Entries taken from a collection
=== Begin Enclosure ===
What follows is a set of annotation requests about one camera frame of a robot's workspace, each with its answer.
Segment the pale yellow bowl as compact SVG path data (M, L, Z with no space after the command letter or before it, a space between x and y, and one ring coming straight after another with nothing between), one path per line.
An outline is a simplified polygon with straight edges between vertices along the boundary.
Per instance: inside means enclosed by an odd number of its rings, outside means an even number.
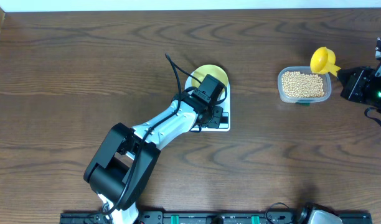
M228 87L229 84L228 76L224 69L216 65L202 65L199 68L195 69L191 75L194 78L198 79L200 82L202 82L207 75L212 75L214 78L222 82L226 87Z

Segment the yellow measuring scoop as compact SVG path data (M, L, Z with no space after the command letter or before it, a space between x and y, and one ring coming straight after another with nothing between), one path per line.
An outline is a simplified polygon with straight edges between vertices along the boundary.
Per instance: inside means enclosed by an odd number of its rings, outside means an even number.
M331 73L337 77L337 73L341 68L335 65L335 63L335 53L327 47L320 47L313 53L313 56L311 57L310 69L313 73Z

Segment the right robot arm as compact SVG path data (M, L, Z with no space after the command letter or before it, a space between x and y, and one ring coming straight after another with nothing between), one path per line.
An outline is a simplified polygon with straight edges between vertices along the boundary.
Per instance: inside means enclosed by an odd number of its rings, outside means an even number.
M370 67L340 69L337 79L343 86L341 97L367 105L365 117L374 120L381 128L381 120L369 115L371 111L381 114L381 62L376 70Z

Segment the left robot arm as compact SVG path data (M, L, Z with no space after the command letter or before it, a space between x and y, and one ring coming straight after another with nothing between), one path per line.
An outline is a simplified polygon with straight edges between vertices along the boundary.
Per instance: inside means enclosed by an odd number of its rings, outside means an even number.
M101 215L108 223L134 223L136 201L144 190L164 147L181 134L226 131L230 100L182 92L169 107L131 128L114 125L85 169L84 180L103 201Z

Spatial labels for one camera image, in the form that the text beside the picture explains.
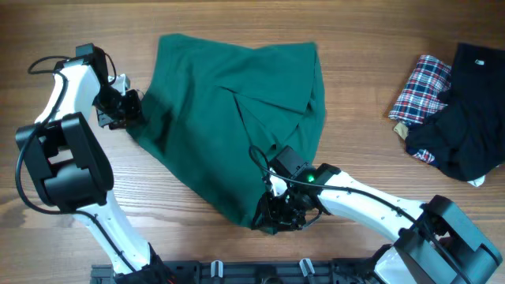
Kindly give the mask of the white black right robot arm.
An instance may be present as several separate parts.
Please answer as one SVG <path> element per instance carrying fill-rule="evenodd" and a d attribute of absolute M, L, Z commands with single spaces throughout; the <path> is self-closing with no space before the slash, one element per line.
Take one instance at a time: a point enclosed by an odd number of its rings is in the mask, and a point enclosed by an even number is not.
<path fill-rule="evenodd" d="M 366 266 L 382 283 L 486 283 L 503 262 L 493 243 L 456 203 L 428 203 L 364 185 L 335 166 L 261 166 L 263 220 L 277 230 L 308 226 L 305 213 L 350 219 L 390 241 Z"/>

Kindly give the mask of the green cloth bag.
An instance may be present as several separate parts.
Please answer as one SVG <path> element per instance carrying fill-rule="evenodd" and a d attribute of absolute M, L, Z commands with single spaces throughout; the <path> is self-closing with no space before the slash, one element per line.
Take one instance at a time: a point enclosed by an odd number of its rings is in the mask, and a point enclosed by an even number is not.
<path fill-rule="evenodd" d="M 265 187 L 249 149 L 315 158 L 325 120 L 317 46 L 162 36 L 141 108 L 128 134 L 231 222 L 252 227 Z"/>

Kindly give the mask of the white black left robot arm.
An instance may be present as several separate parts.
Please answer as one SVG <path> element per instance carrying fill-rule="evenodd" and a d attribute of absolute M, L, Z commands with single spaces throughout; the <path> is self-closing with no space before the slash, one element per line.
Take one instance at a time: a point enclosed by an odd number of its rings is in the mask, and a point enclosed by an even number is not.
<path fill-rule="evenodd" d="M 119 282 L 153 281 L 162 263 L 126 218 L 113 192 L 110 162 L 88 118 L 123 129 L 142 121 L 140 98 L 124 74 L 92 43 L 74 57 L 54 56 L 54 90 L 43 113 L 16 132 L 20 149 L 15 182 L 23 202 L 45 215 L 71 215 L 86 226 L 109 256 Z"/>

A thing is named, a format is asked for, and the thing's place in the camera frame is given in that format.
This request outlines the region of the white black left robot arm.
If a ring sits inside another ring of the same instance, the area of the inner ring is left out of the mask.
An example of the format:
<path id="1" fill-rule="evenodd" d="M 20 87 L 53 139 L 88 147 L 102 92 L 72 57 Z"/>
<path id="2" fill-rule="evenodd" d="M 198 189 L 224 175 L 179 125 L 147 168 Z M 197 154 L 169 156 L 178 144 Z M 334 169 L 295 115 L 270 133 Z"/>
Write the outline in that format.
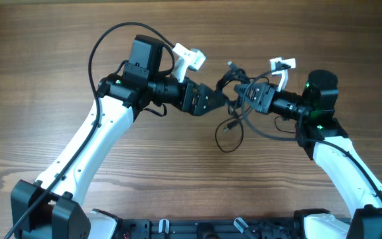
<path id="1" fill-rule="evenodd" d="M 114 143 L 149 104 L 172 105 L 201 116 L 225 103 L 223 96 L 187 78 L 205 62 L 198 49 L 137 35 L 131 55 L 94 90 L 92 108 L 62 153 L 33 183 L 11 192 L 15 238 L 118 238 L 123 221 L 106 211 L 84 212 L 90 183 Z"/>

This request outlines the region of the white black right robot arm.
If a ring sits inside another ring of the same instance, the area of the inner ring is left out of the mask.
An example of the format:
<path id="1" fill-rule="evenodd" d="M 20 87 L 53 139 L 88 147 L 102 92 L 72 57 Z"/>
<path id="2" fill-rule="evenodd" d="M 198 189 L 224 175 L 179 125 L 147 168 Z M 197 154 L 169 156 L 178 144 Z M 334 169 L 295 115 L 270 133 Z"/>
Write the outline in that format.
<path id="1" fill-rule="evenodd" d="M 382 183 L 353 147 L 334 117 L 338 78 L 327 70 L 314 70 L 301 95 L 267 82 L 238 84 L 241 105 L 261 114 L 275 113 L 295 120 L 294 141 L 329 176 L 351 214 L 346 224 L 324 210 L 301 211 L 303 238 L 382 238 Z"/>

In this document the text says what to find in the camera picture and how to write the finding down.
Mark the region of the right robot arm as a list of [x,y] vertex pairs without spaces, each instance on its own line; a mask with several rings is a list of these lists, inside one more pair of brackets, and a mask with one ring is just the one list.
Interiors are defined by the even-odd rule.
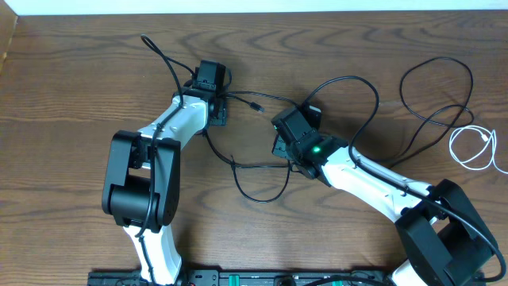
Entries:
[[271,120],[272,152],[293,160],[310,179],[346,191],[391,220],[407,259],[389,274],[393,285],[486,284],[480,269],[498,245],[463,189],[411,180],[362,156],[347,141],[318,132],[321,112],[291,107]]

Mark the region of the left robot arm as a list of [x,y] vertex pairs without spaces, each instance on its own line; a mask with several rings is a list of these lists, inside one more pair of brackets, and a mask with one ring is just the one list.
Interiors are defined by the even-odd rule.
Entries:
[[133,241],[140,285],[174,285],[183,264],[171,232],[179,203],[181,152],[224,112],[219,95],[231,76],[223,64],[204,60],[171,105],[136,132],[119,130],[110,144],[102,210]]

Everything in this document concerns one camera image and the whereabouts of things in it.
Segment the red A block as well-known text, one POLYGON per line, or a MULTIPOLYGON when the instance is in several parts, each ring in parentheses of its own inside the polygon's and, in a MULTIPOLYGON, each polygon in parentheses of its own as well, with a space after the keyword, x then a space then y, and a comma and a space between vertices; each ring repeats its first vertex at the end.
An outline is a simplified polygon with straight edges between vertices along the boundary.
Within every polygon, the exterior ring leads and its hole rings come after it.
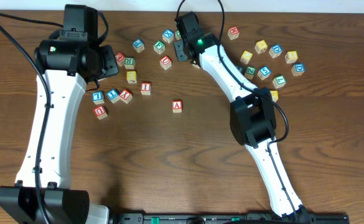
POLYGON ((175 100, 172 102, 172 112, 181 113, 182 112, 182 101, 175 100))

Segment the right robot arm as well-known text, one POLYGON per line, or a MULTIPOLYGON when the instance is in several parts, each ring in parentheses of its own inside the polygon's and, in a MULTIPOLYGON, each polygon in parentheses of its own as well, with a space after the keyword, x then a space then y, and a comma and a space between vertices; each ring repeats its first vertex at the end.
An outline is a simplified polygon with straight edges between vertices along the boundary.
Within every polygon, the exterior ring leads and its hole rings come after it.
POLYGON ((194 12, 177 15, 181 39, 175 45, 180 61, 190 59, 209 73, 230 102, 230 129, 252 155, 268 191, 272 211, 280 218, 301 222, 304 206, 296 195, 278 153, 276 116, 284 116, 267 88, 247 80, 227 56, 221 38, 205 34, 194 12))

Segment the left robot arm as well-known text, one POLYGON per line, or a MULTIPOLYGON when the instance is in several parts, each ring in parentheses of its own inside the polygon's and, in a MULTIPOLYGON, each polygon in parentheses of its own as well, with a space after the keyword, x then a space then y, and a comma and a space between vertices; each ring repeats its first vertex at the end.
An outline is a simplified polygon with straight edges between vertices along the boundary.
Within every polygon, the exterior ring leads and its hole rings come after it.
POLYGON ((0 207, 18 223, 109 223, 110 210, 71 189, 70 151, 78 108, 89 82, 118 74, 102 12, 67 4, 63 24, 35 49, 37 103, 26 156, 0 207))

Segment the blue 2 block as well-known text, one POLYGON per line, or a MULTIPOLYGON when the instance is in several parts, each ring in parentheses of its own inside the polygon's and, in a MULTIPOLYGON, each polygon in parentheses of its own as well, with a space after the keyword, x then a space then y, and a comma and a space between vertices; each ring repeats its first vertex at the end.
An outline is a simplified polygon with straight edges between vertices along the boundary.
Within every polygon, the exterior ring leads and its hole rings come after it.
POLYGON ((244 69, 243 67, 241 67, 241 66, 237 65, 237 66, 236 66, 236 68, 238 69, 238 71, 239 71, 242 75, 244 75, 244 74, 245 74, 245 69, 244 69))

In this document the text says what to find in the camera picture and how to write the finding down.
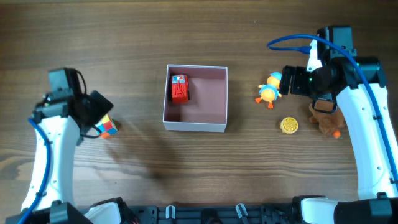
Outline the yellow toy duck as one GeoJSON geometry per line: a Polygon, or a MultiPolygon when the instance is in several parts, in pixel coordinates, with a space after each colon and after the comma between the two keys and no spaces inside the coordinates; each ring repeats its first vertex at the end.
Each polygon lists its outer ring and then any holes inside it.
{"type": "Polygon", "coordinates": [[[273,109],[273,102],[282,96],[280,93],[280,82],[282,74],[273,72],[266,80],[266,84],[259,85],[259,97],[255,99],[256,103],[261,101],[268,102],[267,107],[273,109]]]}

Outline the colourful puzzle cube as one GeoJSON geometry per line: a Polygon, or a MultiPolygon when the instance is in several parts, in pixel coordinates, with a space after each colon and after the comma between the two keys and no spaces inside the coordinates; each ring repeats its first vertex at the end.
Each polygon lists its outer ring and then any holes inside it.
{"type": "Polygon", "coordinates": [[[118,132],[114,120],[108,114],[103,116],[103,118],[95,124],[95,127],[98,129],[97,133],[104,139],[118,132]]]}

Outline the red toy fire truck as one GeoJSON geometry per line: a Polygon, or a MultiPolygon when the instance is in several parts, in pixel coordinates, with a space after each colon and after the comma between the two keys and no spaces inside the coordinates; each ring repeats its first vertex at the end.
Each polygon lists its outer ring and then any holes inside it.
{"type": "Polygon", "coordinates": [[[172,102],[187,103],[189,101],[189,81],[186,74],[172,76],[172,102]]]}

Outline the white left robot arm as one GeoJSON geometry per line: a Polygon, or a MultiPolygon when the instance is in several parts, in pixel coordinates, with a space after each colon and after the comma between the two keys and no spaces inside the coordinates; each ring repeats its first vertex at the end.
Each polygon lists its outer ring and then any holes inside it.
{"type": "Polygon", "coordinates": [[[37,103],[29,123],[36,134],[36,152],[30,187],[21,212],[6,223],[138,223],[134,212],[118,197],[81,212],[74,206],[75,148],[84,139],[106,138],[117,129],[108,112],[113,104],[97,91],[87,93],[80,71],[49,71],[51,91],[37,103]]]}

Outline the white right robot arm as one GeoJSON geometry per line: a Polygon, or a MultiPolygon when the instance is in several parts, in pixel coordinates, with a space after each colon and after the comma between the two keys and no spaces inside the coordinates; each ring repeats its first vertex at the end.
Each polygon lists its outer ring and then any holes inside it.
{"type": "Polygon", "coordinates": [[[339,202],[323,196],[294,197],[289,223],[396,223],[397,140],[387,105],[381,61],[360,57],[350,26],[328,26],[310,35],[306,67],[286,66],[280,92],[329,101],[341,110],[358,172],[358,199],[339,202]]]}

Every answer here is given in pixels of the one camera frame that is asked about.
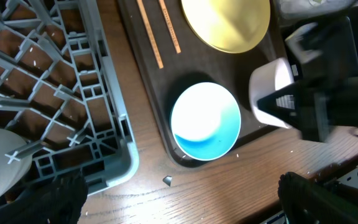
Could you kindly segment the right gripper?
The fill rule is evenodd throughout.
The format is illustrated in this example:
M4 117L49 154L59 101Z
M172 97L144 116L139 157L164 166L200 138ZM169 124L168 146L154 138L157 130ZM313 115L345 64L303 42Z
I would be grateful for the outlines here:
M347 17L299 27L285 43L301 78L257 100L257 107L324 142L336 126L358 128L358 58Z

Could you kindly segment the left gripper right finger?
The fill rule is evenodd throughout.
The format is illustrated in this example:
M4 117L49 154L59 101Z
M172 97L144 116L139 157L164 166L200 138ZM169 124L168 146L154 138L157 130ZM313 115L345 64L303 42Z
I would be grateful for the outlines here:
M358 189L332 181L323 185L287 172L278 197L289 223L358 223Z

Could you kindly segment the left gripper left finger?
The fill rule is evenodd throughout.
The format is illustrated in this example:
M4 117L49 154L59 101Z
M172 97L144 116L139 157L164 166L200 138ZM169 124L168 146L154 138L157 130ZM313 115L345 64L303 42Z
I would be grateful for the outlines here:
M33 194L0 206L0 223L77 223L88 197L81 172L60 177Z

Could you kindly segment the white pink bowl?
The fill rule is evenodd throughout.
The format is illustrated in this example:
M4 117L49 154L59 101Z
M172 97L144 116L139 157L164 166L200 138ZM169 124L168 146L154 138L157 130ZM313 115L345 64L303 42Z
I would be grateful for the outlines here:
M249 80L249 103L253 115L260 123L290 129L291 126L281 119L263 112L257 101L277 90L294 83L290 65L286 58L278 58L256 68Z

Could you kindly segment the wooden chopstick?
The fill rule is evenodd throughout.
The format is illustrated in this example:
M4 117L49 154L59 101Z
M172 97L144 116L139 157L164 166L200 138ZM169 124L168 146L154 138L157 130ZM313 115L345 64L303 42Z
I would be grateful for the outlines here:
M161 7L161 10L162 10L162 13L163 13L163 16L164 16L168 31L170 33L171 40L172 40L174 48L175 48L175 51L176 51L176 53L180 54L181 53L181 48L180 48L180 45L178 43L178 39L177 39L175 30L173 28L173 24L172 24L172 21L171 21L170 16L169 16L168 9L167 9L167 7L165 5L165 1L164 0L158 0L158 3L160 5L160 7Z
M138 5L138 8L139 8L139 11L140 11L140 14L141 14L142 21L144 23L145 29L146 29L147 36L149 38L150 45L152 47L152 50L153 50L157 65L158 65L159 69L161 69L161 68L163 68L163 62L162 62L160 52L158 50L157 43L155 41L155 37L154 37L154 34L152 32L152 28L151 28L149 19L147 17L147 13L145 11L145 7L144 7L144 4L143 4L142 0L137 0L137 5Z
=== End Enclosure ===
=== What is needed ===
With the string "image" as the key, filter the data above and show the lines that match.

=== Solution below ===
Spatial labels for one camera image, in the form that the text beside the picture explains.
Everything in this document concerns one camera image and the whereabouts of things in it.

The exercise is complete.